## Task goal:
Please quote exactly the lines below from the line containing "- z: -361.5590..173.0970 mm" to the line containing "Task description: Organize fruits", both lines included, and nothing else.

== Supplied records ==

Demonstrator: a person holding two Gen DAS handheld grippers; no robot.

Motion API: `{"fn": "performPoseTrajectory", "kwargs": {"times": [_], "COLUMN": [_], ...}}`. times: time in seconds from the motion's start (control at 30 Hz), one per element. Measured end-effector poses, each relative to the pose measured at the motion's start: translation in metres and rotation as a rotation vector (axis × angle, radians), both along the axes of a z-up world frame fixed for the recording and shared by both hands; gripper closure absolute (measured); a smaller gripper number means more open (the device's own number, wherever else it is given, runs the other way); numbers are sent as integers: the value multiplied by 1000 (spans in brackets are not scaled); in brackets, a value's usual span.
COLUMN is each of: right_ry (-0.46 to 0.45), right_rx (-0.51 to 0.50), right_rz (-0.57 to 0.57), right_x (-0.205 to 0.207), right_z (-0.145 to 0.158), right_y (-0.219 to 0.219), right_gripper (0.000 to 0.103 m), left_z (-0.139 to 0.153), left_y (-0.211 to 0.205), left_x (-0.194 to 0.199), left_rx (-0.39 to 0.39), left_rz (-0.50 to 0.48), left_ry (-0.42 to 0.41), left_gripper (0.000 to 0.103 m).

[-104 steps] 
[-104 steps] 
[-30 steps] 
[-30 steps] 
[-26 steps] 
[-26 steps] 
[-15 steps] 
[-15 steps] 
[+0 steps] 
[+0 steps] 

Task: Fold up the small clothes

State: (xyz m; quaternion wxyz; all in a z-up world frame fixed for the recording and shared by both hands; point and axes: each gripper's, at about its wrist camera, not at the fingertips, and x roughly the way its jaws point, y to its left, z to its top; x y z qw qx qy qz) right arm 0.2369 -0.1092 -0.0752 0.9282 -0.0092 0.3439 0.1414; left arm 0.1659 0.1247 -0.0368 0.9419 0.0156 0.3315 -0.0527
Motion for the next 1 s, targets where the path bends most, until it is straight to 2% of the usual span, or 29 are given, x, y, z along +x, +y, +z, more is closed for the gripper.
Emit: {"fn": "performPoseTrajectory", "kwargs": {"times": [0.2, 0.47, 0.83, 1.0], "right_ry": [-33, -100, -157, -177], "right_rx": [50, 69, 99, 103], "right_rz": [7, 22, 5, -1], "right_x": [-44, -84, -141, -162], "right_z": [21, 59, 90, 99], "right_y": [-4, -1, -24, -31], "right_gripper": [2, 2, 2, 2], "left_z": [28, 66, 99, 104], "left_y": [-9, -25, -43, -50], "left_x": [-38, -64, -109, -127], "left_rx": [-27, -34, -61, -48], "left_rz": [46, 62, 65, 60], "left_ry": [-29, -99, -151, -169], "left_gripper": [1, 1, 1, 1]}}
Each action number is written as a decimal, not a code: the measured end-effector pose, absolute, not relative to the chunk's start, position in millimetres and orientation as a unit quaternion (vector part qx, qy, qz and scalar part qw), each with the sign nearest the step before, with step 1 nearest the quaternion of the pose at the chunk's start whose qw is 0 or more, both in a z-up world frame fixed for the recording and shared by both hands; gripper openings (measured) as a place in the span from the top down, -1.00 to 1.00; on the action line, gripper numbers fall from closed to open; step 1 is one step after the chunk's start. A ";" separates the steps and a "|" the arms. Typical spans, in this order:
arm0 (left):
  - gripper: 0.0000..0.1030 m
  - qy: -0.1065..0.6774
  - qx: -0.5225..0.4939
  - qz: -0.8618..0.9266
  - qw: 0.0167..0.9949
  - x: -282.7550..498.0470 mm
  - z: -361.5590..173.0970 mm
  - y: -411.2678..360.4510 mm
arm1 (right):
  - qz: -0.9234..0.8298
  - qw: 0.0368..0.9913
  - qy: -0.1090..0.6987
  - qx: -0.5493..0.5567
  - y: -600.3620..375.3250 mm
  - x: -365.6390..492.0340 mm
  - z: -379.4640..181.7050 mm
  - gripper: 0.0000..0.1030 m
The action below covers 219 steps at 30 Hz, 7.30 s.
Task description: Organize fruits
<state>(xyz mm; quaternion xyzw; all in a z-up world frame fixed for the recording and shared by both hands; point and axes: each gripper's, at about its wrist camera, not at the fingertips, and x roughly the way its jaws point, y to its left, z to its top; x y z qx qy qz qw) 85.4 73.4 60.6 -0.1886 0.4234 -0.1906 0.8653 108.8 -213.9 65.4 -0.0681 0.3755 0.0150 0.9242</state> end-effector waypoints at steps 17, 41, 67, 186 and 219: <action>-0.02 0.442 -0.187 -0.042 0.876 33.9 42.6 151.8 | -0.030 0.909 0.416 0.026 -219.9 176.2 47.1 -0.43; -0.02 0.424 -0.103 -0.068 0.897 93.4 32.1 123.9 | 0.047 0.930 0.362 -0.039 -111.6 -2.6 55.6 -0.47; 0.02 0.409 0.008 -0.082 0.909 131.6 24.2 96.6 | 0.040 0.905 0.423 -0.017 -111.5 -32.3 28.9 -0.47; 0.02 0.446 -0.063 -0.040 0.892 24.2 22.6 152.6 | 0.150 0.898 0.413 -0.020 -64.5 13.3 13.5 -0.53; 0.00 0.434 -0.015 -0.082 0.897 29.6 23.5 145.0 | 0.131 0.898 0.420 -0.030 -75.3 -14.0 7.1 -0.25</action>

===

## Response to this task:
  - z: -361.5590..173.0970 mm
  - y: -411.2678..360.4510 mm
arm1 (right):
  - qz: -0.9234..0.8298
  - qw: 0.0368..0.9913
  - qy: -0.1090..0.6987
  - qx: -0.5493..0.5567
  - y: -600.3620..375.3250 mm
  - x: -365.6390..492.0340 mm
  - z: -379.4640..181.7050 mm
  - gripper: 0.0000..0.1030 m
The action below covers 219 steps at 30 Hz, 7.30 s.
Task description: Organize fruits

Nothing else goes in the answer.